Di sinilah tekanan geopolitik terjadi. Di satu sisi, kebutuhan investasi proyek-proyek dengan imbal hasil yang rendah mendorong pemerintah untuk mencari sumber pembiayaan dari negara lain. Di sisi lain, terdapat persaingan dalam pembiayaan infrastruktur untuk meningkatkan akses pasar, sumber daya, dan dominasi politik di negara berkembang.

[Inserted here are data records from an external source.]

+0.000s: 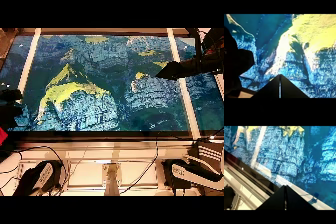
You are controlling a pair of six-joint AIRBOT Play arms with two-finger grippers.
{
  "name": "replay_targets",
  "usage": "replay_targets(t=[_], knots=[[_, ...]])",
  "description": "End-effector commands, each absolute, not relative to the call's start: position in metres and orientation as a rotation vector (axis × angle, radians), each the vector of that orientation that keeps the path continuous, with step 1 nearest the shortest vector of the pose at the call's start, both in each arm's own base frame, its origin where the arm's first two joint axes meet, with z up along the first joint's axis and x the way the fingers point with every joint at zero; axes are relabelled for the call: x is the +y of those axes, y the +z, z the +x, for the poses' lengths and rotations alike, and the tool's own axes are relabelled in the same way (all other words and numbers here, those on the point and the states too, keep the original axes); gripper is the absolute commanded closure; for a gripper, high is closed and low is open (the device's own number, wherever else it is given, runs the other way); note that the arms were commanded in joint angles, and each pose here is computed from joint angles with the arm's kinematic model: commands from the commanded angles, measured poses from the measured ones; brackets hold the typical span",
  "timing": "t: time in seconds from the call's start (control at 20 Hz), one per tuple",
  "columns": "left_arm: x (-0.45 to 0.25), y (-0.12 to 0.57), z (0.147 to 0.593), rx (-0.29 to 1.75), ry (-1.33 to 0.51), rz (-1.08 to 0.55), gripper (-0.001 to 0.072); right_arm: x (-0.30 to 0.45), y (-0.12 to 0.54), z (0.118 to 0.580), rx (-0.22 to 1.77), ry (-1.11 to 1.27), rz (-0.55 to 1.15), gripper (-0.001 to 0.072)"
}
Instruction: Fold the clothes and pants, and hang the long-sleeved shirts on hangers.
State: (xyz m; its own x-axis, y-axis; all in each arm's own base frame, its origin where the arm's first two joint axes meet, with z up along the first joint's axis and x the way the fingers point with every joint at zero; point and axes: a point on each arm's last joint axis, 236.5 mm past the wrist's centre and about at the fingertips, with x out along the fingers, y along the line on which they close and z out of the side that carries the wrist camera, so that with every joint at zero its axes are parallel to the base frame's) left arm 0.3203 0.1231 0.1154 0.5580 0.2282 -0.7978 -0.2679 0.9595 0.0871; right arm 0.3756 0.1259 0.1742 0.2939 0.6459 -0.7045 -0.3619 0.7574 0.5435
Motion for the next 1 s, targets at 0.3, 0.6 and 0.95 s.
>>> replay_targets(t=[0.3, 0.6, 0.95], knots=[[0.236, 0.11, 0.265, 1.019, 0.694, 0.027, 0.0687, 0.126, 0.174, 0.375, 1.08, 0.685, 0.304, 0.0702], [0.27, 0.072, 0.246, 1.12, 0.796, -0.073, 0.0019, 0.126, 0.175, 0.376, 1.079, 0.686, 0.304, 0.0702], [0.297, 0.1, 0.233, 1.068, 0.917, 0.042, 0.0019, 0.126, 0.174, 0.376, 1.079, 0.685, 0.304, 0.0702]])
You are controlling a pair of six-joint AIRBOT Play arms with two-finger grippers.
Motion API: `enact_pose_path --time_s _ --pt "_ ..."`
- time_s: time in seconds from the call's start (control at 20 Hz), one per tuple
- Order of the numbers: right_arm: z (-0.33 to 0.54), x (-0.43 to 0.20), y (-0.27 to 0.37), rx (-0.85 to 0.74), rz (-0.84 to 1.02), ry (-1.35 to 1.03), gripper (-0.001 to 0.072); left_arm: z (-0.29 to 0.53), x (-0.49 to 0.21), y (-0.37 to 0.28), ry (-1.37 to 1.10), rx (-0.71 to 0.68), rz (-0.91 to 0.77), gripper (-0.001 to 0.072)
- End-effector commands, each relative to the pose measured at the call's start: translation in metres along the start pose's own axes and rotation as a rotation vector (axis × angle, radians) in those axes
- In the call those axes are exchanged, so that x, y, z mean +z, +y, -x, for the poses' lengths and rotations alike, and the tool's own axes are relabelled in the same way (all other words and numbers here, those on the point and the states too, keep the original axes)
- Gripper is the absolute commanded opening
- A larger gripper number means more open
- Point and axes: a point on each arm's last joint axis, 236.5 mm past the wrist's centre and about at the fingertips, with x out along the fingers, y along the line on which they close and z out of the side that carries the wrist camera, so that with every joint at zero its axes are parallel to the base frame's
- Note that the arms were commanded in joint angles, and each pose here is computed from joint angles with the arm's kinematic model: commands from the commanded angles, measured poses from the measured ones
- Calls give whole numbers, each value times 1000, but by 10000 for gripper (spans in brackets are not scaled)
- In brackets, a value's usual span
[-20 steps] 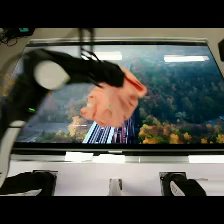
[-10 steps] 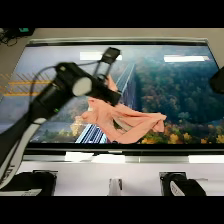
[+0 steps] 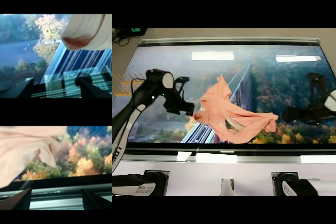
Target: Fold the shirts.
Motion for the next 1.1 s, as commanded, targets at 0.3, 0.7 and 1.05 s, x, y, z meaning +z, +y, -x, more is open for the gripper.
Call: enact_pose_path --time_s 0.3,0.7,1.05 --pt "-52 0 12 51 -7 -36 669 -61 39 -34 -172 -212 104 720" --pt "-97 -10 26 101 -32 117 670 -85 47 -36 -168 -198 36 468" --pt "-144 -5 31 118 56 168 599 -76 29 -38 -122 -197 -47 39"
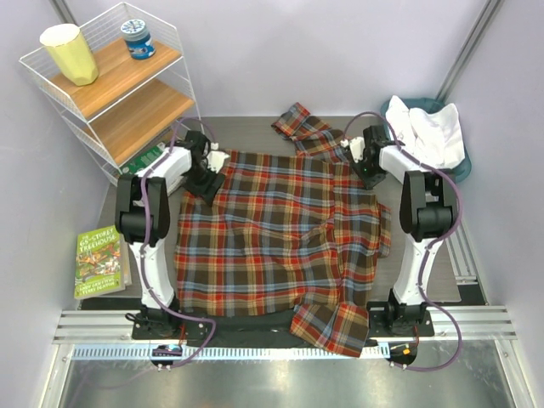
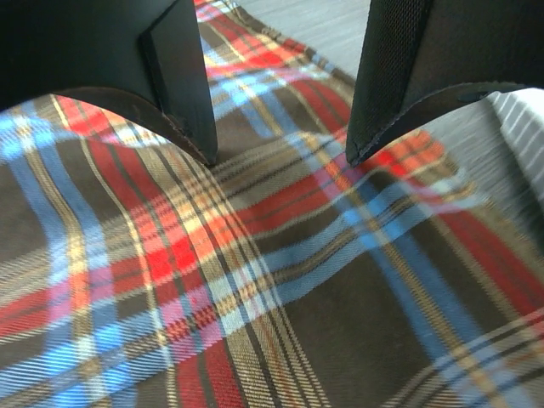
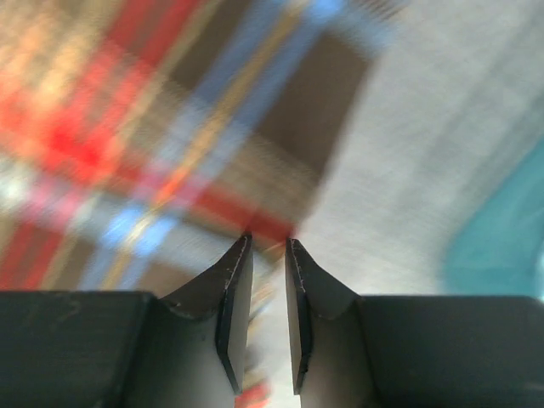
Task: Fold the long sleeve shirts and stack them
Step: Flatten the shirt out
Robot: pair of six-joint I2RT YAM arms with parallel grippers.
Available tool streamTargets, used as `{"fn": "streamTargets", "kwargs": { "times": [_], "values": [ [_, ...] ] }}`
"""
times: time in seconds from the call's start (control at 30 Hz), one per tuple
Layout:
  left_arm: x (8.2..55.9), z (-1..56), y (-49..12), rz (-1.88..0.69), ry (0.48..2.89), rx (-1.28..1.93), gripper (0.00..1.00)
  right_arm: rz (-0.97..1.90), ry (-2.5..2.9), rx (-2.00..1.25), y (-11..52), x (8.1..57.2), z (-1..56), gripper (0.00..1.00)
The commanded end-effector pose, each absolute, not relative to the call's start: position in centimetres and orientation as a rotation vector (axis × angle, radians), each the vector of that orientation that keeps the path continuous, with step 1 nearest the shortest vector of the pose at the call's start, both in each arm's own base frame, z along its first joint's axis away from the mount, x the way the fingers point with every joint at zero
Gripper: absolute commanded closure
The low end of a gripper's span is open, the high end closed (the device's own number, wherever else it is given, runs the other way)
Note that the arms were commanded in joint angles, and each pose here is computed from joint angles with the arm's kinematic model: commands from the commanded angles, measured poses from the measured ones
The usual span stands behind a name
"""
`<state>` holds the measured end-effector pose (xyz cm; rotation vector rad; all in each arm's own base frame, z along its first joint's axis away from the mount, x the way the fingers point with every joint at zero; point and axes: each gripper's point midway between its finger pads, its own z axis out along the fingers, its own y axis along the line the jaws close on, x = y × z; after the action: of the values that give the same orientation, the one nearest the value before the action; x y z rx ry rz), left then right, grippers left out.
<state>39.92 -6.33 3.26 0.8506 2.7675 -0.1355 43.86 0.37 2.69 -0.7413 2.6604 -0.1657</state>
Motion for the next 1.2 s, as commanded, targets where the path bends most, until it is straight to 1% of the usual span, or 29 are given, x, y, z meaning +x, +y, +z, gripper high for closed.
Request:
{"fn": "streamTargets", "kwargs": {
  "times": [0.0,0.03,0.07,0.1,0.13,0.2,0.27,0.3,0.33,0.37,0.4,0.43,0.47,0.5,0.53,0.57,0.6,0.67,0.7,0.77,0.8,1.0,1.07,1.1,1.17],
  "values": [
    [40.9,1.8,-6.6,-0.104,2.816,0.836,0.39,-0.382,2.613,-0.728,-3.3,48.5,1.9,0.73],
    [42.2,2.3,-6.8,-0.099,2.794,0.824,0.39,-0.422,2.567,-0.708,-3.7,50.5,3.1,0.73],
    [42.7,2.0,-7.0,-0.103,2.797,0.821,0.40,-0.442,2.576,-0.713,-4.0,51.3,1.9,0.73],
    [42.9,0.9,-7.2,-0.116,2.831,0.806,0.41,-0.469,2.555,-0.697,-4.3,52.5,2.1,0.73],
    [44.8,1.6,-7.6,-0.112,2.797,0.781,0.41,-0.493,2.498,-0.664,-4.5,54.7,4.0,0.73],
    [46.0,1.6,-8.5,-0.166,2.798,0.753,0.42,-0.473,2.483,-0.633,-4.1,56.1,4.3,0.73],
    [47.3,2.4,-9.8,-0.234,2.793,0.727,0.42,-0.442,2.419,-0.604,-3.6,57.3,8.1,0.71],
    [47.6,3.0,-10.3,-0.262,2.777,0.718,0.41,-0.420,2.418,-0.597,-3.2,56.8,9.6,0.71],
    [47.8,4.9,-10.7,-0.275,2.742,0.710,0.40,-0.373,2.408,-0.607,-2.6,56.3,10.9,0.68],
    [47.7,6.4,-11.2,-0.295,2.706,0.722,0.39,-0.325,2.375,-0.610,-2.0,54.6,14.9,0.67],
    [46.5,6.5,-11.4,-0.313,2.715,0.730,0.37,-0.275,2.394,-0.627,-1.4,52.8,15.0,0.65],
    [46.0,9.6,-11.5,-0.301,2.646,0.744,0.36,-0.159,2.379,-0.669,0.4,51.3,15.8,0.59],
    [45.4,10.3,-11.8,-0.301,2.624,0.761,0.35,-0.117,2.371,-0.688,1.0,49.7,17.0,0.57],
    [43.6,9.6,-11.6,-0.310,2.660,0.774,0.33,-0.082,2.394,-0.712,1.4,46.5,17.5,0.56],
    [42.7,10.3,-11.5,-0.310,2.649,0.788,0.32,-0.036,2.395,-0.752,2.6,44.9,17.7,0.55],
    [41.9,11.8,-11.3,-0.302,2.618,0.796,0.32,-0.013,2.417,-0.774,3.0,43.3,17.4,0.54],
    [40.3,11.1,-11.0,-0.305,2.648,0.812,0.30,0.029,2.496,-0.813,3.3,40.5,15.3,0.54],
    [39.1,11.9,-10.3,-0.268,2.626,0.832,0.29,0.031,2.520,-0.880,3.7,37.7,14.6,0.54],
    [37.7,10.8,-10.0,-0.275,2.661,0.846,0.28,0.044,2.579,-0.912,3.6,35.6,12.5,0.54],
    [36.5,10.2,-9.8,-0.277,2.678,0.858,0.28,0.033,2.610,-0.947,3.2,34.1,11.1,0.54],
    [35.4,9.4,-9.5,-0.277,2.698,0.869,0.28,0.036,2.656,-0.973,3.0,32.8,9.3,0.55],
    [32.7,6.5,-8.1,-0.236,2.771,0.887,0.29,-0.067,2.728,-1.022,1.4,31.7,4.6,0.58],
    [32.5,5.9,-7.8,-0.215,2.778,0.893,0.29,-0.076,2.732,-1.029,1.3,32.2,3.4,0.58],
    [32.1,5.2,-7.4,-0.189,2.799,0.899,0.29,-0.153,2.745,-1.029,0.4,32.6,3.1,0.59],
    [32.2,4.5,-7.0,-0.159,2.810,0.906,0.29,-0.187,2.765,-1.038,-0.1,33.4,1.5,0.59]
  ]
}}
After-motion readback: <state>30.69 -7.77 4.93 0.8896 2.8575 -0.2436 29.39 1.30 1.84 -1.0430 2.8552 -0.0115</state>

Namun, persaingan geopolitik dan ekonomi sering kali digunakan untuk membiayai proyek-proyek yang memiliki kelayakan finansial yang kurang menguntungkan. Terlebih lagi, jika proyek-proyek infrastruktur tersebut diinisiasi karena kepentingan politik negara investor dengan uji teknis, lingkungan, dan sosial. Kondisi ini akan menghasilkan utang fiskal yang rawan gagal bayar. Pembangunan Kereta Cepat Jakarta-Bandung merupakan salah satu contoh jebakan pendanaan.
Pembiayaan untuk pembangunannya akan menggunakan obligasi konsorsium atau pinjaman korporasi. Akan tetapi, PMN akhirnya digunakan. Alih-alih proyek berjalan dengan cepat, proyek ini justru terbelit oleh birokrasi dan kepentingan politik negara investor (China). Selain itu, terjadi pembengkakan biaya. Besarnya beban yang dipikul oleh BUMN untuk menanggung proyek ini juga akan menambah risiko keuangan negara.
Pembangunan infrastruktur sangat penting untuk meningkatkan konektivitas dan menopang pertumbuhan. Hal ini diperlukan untuk mewujudkan visi Indonesia Emas 2045. Namun, risiko fiskal tidak bisa dikesampingkan. Jebakan pembiayaan memiliki risiko. Ruang fiskal cukup sempit untuk menanggung pembiayaan infrastruktur yang tidak berkelanjutan. Selain itu, utang juga dapat menekan alokasi anggaran untuk pembangunan sumber daya manusia. Pemerintah perlu menghitung ulang arah pembangunan infrastruktur ke depan.